Will such a package be negotiated? Count us as qualified optimists - the qualification being that we recognize how foolhardy it is to predict the outcome of any negotiation.
Looking back, those who want to see the ITA product coverage list updated and expanded wanted the deal done this summer for two reasons. There was the obvious one that the sooner the deal was done, the sooner its benefits would kick in. But there was another reason as well. Having the ITA package seen as a Bali deliverable might entangle it in the broader politics surrounding the WTO ministerial. Understandably, that's something the ITA proponents wanted to avoid.
That could still happen, but it shouldn't. ITA is a plurilateral agreement. When Russia joined the ITA this past summer, it brought the number of participants up to 78. That's a lot, and those countries account for some 97 percent of world trade in information technology products, but it is less than half of the WTO's total membership of 159.
An ITA agreement would be a boon for the world and a plus for the reputation of the WTO. But for the organization writ large, the ITA is not the test that matters.
The test that matters is the multilateral deal being worked on for Bali, one to be agreed to by each and every member and that includes language on Trade Facilitation, on Agriculture (in some fashion, possibly a peace clause), and on Development.In his remarks yesterday - pep talk really -- to the WTO's General Council, Director-General Azevêdo said,
"the reality is that the pace of substantive advancement is still far too slow for our Bali targets." In closing, he advised the members - the Geneva ambassadors and their staffs - to clear their calendars for the weeks ahead.
"Starting Monday," he said,
"every hour is a working hour and every day is a working day."We admire his spirit and do not doubt that great efforts are being made to make the Bali Ministerial a success - with ITA as an ornament, not the tree.

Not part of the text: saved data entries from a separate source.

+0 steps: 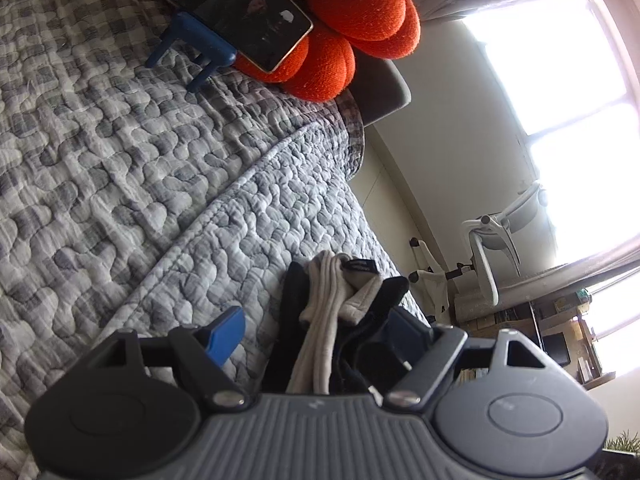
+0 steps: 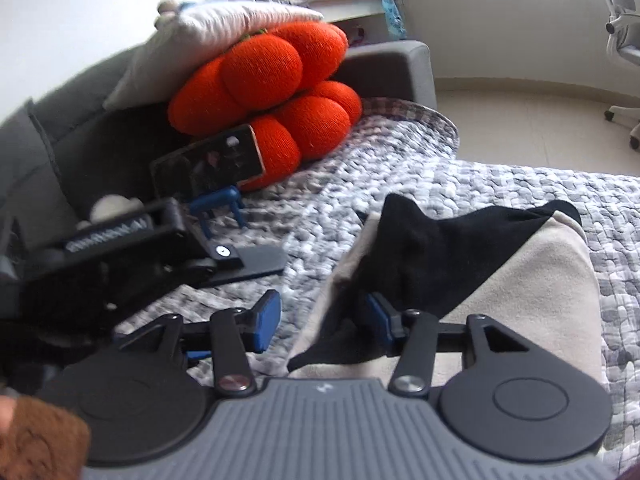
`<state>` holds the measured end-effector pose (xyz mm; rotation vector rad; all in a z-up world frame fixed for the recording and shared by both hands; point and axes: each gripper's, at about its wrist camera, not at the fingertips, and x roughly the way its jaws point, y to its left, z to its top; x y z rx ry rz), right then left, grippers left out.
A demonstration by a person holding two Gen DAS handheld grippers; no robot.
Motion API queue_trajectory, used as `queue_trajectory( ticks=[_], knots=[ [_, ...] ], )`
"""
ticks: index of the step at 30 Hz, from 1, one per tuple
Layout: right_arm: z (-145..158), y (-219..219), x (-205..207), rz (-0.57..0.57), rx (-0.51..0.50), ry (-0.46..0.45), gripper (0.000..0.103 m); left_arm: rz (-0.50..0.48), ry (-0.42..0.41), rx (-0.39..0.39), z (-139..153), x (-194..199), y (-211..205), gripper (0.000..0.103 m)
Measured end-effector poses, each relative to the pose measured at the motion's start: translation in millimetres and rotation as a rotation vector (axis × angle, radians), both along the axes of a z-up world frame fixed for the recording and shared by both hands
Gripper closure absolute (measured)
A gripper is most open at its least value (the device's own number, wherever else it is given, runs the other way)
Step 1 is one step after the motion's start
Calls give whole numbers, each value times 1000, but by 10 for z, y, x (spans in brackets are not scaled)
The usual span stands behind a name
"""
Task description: Fold clothes
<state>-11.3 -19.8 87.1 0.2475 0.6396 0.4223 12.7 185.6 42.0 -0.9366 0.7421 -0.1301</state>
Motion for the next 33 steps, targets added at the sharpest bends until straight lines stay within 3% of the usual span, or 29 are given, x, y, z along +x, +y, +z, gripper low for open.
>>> queue_trajectory(
  ticks=[4,8,11,12,14,16,21,26,29,31,33],
  knots=[
    [115,-314,-134,-3,28,-51,43,-13,-24,48,72,-5,-59,23],
    [94,-589,-126,-50,1,-35,43,-35,-40,51,92,12,-96,28],
    [-6,-596,-102,-6,-50,-7,44,-74,-60,80,128,21,-202,36],
    [-38,-561,-108,19,-78,1,45,-89,-67,97,143,23,-252,39],
    [-123,-483,-126,55,-149,24,63,-120,-80,134,171,28,-357,41],
    [-203,-423,-131,90,-182,51,69,-145,-97,177,203,33,-445,42],
    [-302,-351,-157,162,-224,85,70,-175,-97,270,220,96,-576,42],
    [-318,-393,-180,201,-213,99,69,-190,-78,364,210,192,-730,25],
    [-324,-415,-167,212,-207,99,69,-201,-70,456,173,271,-871,25],
    [-323,-444,-154,213,-191,102,69,-207,-63,543,137,323,-974,28],
    [-326,-477,-137,212,-172,107,69,-210,-63,598,108,365,-1019,49]
  ],
)
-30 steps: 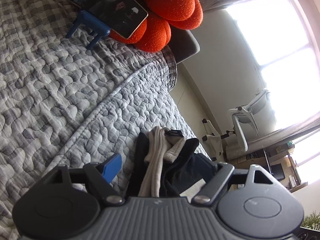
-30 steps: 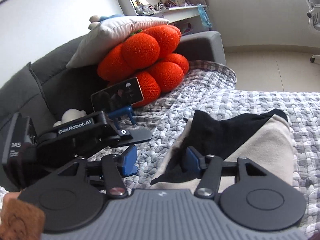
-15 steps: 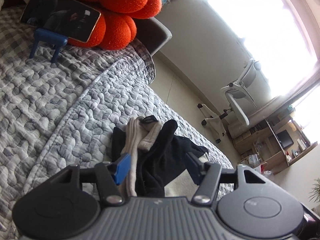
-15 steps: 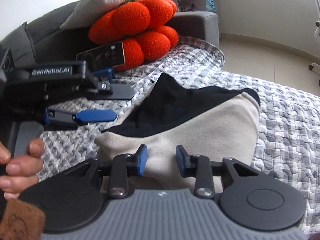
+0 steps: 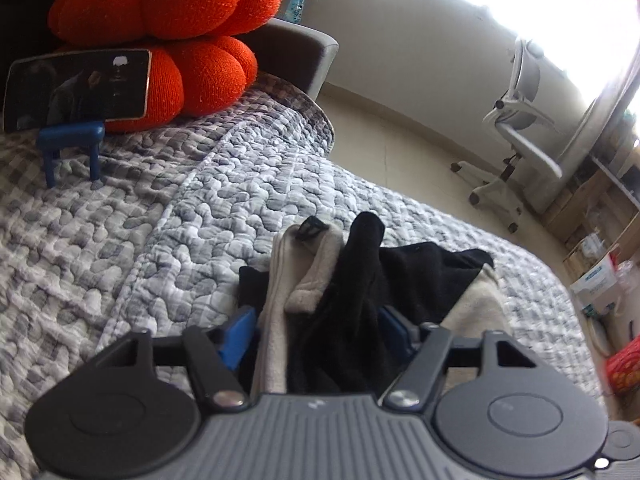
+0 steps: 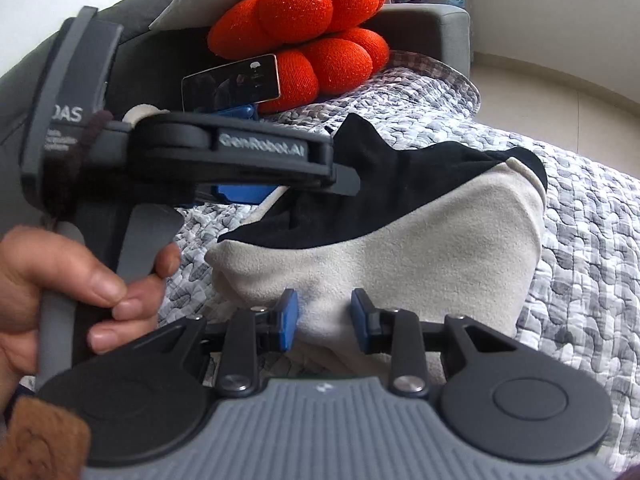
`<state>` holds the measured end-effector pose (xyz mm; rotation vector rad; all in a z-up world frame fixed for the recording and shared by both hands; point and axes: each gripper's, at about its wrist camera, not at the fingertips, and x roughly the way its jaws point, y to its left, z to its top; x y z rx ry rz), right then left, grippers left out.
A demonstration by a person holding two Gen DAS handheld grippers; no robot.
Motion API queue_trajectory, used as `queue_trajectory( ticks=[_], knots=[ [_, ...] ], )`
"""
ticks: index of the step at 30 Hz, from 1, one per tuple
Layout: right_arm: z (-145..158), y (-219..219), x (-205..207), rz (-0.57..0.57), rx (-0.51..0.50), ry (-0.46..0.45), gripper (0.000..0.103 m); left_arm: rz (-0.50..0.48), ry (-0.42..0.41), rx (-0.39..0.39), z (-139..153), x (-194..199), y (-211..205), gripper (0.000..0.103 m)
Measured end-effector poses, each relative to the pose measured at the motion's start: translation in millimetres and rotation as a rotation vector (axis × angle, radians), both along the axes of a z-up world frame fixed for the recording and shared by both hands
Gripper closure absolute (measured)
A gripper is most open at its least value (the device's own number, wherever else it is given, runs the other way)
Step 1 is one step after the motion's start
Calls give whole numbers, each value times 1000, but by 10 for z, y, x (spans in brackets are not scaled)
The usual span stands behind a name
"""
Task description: Fold clothes
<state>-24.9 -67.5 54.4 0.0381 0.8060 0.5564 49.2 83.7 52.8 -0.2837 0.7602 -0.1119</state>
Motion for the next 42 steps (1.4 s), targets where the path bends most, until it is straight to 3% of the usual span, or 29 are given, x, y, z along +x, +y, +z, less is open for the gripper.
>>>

And we are mindful too of something in today's Washington Trade Daily. In an article on the broader Geneva negotiations, that publication declared:
"Whatever has to be adopted at the ministerial conference will have
to be endorsed by the General Council at its last meeting next month. There will be no negotiations at the December 3-6 Ministerial."
Perhaps. Our own suspicion is that the keys to success (or failure) for the WTO in December are locked away in the minds of two or three political leaders of two or three countries, and we are not likely to see them or know their meaning much before that fateful first Friday in December.